Открытые фляжки шипели пузырящей брагой, стояли на расстеленных газетах открытые банки с подогретой кашей, тушенкой, и даже краснела глянцевыми боками редиска с полкового парника.
Все поднялись и, молча, не чокаясь, подняли фляжки.
– За тех, кто не дожил до последнего приказа!
Солдаты замерли неподвижно, каменно.
Фляжки застыли в руках.
– Кто знает, сколько осталось каждому из нас? – Шульгин задумчиво наклонил голову. – Хреново началась операция… Как-то все не так пошло… Ребят потеряли… Теперь вот стоят перед глазами…
Взгляд лейтенанта затуманился:
– Выпьем за погибших… За дорогих наших павших ребят, которых Родина словно злая мачеха нелюбимых пасынков послала в чужую страну. За потери…

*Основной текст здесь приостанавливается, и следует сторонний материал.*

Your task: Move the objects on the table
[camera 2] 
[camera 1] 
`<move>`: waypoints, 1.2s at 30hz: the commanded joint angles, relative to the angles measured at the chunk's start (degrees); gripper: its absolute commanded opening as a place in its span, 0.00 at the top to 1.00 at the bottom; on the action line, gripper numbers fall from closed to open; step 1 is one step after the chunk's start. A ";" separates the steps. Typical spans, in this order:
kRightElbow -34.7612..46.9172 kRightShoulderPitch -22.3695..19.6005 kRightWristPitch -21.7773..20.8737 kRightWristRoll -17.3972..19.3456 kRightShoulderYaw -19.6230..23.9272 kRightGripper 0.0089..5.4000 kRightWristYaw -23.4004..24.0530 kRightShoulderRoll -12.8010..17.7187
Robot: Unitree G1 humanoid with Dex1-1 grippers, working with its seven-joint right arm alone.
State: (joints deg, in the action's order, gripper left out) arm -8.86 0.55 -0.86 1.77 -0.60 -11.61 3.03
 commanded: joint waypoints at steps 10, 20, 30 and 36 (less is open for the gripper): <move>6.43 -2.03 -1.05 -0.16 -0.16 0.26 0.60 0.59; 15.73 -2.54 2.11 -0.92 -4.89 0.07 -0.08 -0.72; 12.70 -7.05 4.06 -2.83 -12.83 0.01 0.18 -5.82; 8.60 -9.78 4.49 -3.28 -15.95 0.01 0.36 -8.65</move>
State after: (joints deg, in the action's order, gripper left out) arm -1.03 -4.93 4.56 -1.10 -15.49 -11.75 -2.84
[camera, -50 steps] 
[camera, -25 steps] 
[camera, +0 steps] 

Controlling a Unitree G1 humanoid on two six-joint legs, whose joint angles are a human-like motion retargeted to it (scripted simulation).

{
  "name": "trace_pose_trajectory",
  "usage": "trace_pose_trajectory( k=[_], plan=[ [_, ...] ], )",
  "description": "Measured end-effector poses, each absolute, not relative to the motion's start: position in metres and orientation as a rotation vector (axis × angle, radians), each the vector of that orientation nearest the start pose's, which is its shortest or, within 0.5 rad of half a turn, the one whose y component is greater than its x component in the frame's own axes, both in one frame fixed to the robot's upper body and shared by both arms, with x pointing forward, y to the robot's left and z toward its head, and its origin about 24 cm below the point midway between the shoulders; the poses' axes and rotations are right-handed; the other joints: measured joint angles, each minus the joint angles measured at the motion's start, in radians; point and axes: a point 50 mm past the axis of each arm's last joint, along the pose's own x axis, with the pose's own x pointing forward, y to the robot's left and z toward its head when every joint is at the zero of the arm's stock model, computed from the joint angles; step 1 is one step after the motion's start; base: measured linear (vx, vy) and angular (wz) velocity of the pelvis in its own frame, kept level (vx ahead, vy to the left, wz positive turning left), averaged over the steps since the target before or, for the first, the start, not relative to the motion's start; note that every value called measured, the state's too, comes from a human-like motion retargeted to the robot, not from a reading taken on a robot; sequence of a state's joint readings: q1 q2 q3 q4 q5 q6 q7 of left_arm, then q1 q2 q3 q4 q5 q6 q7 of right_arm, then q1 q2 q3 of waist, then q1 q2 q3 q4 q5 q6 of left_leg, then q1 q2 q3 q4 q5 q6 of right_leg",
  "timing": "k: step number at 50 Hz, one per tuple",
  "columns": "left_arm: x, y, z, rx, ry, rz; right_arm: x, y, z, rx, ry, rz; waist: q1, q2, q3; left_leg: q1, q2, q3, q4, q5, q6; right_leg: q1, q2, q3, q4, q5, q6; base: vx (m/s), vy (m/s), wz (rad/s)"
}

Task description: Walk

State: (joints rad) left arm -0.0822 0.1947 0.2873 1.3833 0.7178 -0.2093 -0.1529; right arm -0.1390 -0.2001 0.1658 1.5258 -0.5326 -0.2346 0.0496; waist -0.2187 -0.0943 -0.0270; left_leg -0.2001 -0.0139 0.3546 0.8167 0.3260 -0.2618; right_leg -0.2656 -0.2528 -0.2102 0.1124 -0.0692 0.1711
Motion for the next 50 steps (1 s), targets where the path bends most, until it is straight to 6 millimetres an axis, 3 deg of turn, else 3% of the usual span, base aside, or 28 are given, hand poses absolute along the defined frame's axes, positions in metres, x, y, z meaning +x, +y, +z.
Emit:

Солдаты приподняли фляжки. Глотнули шипучую пену… Опустили вниз посеревшие лица.
Матиевский проговорил:
– Новые солдаты будут получать вечные казенные квартиры.
– Хотелось, чтобы Родина все-таки помнила погибших, – вздохнул Осенев, – а то ведь на памятниках павших афганцев до сих пор не пишут, где и за что погиб… Только по-граждански, годы жизни…
– Точно, Осень. Ведь все же сразу узнают, что из Афганистана цинк пришел. Весь город сходится на похороны. Только глухие и слепые ничего не знают. А писать прямо нельзя… Кремлевские тайны… Нет, мол, никакой войны, нет никаких погибших, – раздраженно сказал Матиевский.
Когда все уселись на плащ-палатку, Матиевский придвинулся ближе к Шульгину, приглушенно пробормотал:
– У нас, товарищ лейтенант, сегодня и Приказ, и поминки, и именины. Словно заново родились. Было бы здорово собраться после этой войны за одним столом и посидеть, поговорить по душам… До рассвета… Товарищ лейтенант, приезжайте в гости… Вы наши жизни уберегли, – Матиевский вздохнул и добавил тихо, – наши матери вам теперь обязаны…
– Ко мне первому приезжайте, – вмешался меднолицый Богунов, – я в Крыму, в своем доме живу. А в Крыму, между прочим, море… Знаете, что такое море? Слушайте, люди…
Богунов набрал полную грудь воздуха, взмахнул руками, но так ничего и не сказал.
Только закатились васильковые глаза за бруствер окопа. И захрипела шорохами эфира радиостанция.
– «Метель-один», «Метель-один», вызывает Большое хозяйство, прием!
«Большим хозяйством» называлась станция оперативного дежурного в полку, предназначенная для связи командира полка со службами, оставшимися на основной базе. Сейчас эта станция была в ведении дивизионного генерала. Шульгин с удивлением пододвинул радиостанцию поближе. Оперативный дежурный никогда не выходил на прямую связь с младшими офицерами.